The Israeli strike kills a 5 -month -old girl and her parents in Gaza

Yaqeen was designed at war. She died in a fireball.
An Israeli bomb killed the 5-month-old child in his family’s apartment, next to a Carrefour shopping center in Tal al-Hawa, a district of Gaza City.
His father, Ali Aoun Sbeita, 30, and his mother, Saja Ammar Sbeita, 25, burned to death in the same strike.
The next day, the video taken by a crew from NBC News on the ground outside the morgue of the Al-Shifa hospital in Gaza City showed that Yaqeen’s grandfather, Ammar Shalah, 50, holding his body wrapped in a white leaf-virgin with the exception of blood plates.
“Does she strut about Israel?” Asked Nasar Sbeita, 45, Yaqeen’s uncle. Referring to Israeli Prime Minister Benjamin Netanyahu, he added: “A 5 -month -old girl: here are the targets of Netanyahu.”
Yaqeen’s grandmother (Shalah’s wife) yelled and relatives held her.

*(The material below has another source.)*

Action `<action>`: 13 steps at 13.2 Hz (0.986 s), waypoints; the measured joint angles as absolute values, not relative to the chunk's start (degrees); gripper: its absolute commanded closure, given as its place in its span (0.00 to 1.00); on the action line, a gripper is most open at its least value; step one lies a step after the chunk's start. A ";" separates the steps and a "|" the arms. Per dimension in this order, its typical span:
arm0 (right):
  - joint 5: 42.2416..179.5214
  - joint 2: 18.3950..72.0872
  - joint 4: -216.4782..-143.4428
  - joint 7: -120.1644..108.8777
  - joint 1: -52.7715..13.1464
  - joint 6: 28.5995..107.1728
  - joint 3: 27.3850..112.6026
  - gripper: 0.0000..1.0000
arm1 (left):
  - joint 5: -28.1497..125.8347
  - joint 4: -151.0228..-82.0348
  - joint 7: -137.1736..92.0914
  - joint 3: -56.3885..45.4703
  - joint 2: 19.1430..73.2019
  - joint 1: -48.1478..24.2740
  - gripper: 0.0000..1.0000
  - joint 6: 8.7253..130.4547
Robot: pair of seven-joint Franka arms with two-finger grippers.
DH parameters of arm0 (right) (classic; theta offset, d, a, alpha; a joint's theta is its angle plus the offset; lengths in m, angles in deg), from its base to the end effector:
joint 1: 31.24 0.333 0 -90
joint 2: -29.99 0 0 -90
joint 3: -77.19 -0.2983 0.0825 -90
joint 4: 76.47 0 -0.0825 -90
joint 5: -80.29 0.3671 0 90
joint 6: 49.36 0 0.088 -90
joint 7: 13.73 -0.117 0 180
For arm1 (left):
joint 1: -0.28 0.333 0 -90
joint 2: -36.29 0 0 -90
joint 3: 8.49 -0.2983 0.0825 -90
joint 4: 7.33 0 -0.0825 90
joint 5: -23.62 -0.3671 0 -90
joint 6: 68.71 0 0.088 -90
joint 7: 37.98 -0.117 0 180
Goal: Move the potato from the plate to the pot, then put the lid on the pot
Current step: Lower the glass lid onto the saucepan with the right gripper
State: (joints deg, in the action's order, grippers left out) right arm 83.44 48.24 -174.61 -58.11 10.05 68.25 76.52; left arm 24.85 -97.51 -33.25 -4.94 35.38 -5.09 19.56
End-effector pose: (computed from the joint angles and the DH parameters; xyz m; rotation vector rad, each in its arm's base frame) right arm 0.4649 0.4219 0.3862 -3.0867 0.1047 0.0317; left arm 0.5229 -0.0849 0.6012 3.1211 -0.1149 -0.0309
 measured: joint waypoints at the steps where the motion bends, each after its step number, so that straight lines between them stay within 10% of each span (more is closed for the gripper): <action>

Between tears, she shouted that Saja was breastfeeding her baby when the family was killed.
A few minutes later, the three bodies joined the flow of corpses transported from the hospital and through a host of spectators in distress to a patch of cobblestones where funeral rites were carried out. Yaqeen’s shroud was opened to show his face, gray and motionless.
The Israeli army did not respond to the request for comments from NBC News on the reasons why it had targeted the apartment where the family was staying.

At least 60 Palestinians were killed on Monday by Israeli air strikes and shots, according to Marwan al-Hams, director of Gaza field hospitals. The figures include those captured by NBC News images on the ground.
More than 56,000 people were killed in Gaza and thousands more seriously injured since Israel launched its offensive after the terrorist attacks led by Hamas, according to health officials in the enclave. About 1,200 people were killed and around 250 hostage in Israel that day.
More than 50,000 people killed and injured in Gaza were children, said Edouard Beigbeder, UNICEF regional director for the Middle East and Africa in May. “These children – lives that should never be reduced to figures – are now part of a long heartbreaking list of unimaginable horror,” he said in a statement.
The Israeli attacks in Gaza continued during the night on Wednesday, killing 58 people since dawn, including 45 in the city of Khan Yunis and several others waiting for help, according to Al-Hams.
In Washington, the talks of a ceasefire between Israel and Hamas resumed this week after Netanyahu met President Donald Trump in the White House.

The two leaders discussed the war in Gaza, now in its 22nd month, including plans for a 60-day ceasefire offered by the Middle East of Trump, Steve Witkoff.
Witkoff later told the White House journalists that the two parties were about to reach an agreement that had so far been deadlocked about the end of the end of the fighting.
After the meeting, Netanyahu said that the military campaign of Israel in Gaza would continue that the negotiators were working on a cease-fire.
“We still have to finish work in Gaza, release all our hostages, eliminate and destroy the military and governmental capacities of Hamas,” he said.

At a short distance from the Carrefour shopping center, Amer Al-Katnani, 38, and his 14-year-old son, Ahmad, were inside a jeep parked near the maternity doors of the Al-Shifa hospital when an Israeli drone struck the vehicle, making him light in an Inferno Blazing.
The spectators withdrew the bodies of four people killed in the explosion, including the father and the son. Their heads, exploded by the force of the explosion, were reduced to tufts of flesh while their bodies founded partly inside the car.
The father and the son were food merchants, said their family.
The plumes of smoke surrounded the puree car while the bodies were wrapped in blankets and taken to a morgue in the hospital, showed video sequences captured by NBC News.
Subsequently, the children recovered the explosion site for garbage, including the torn cushion from the car seat.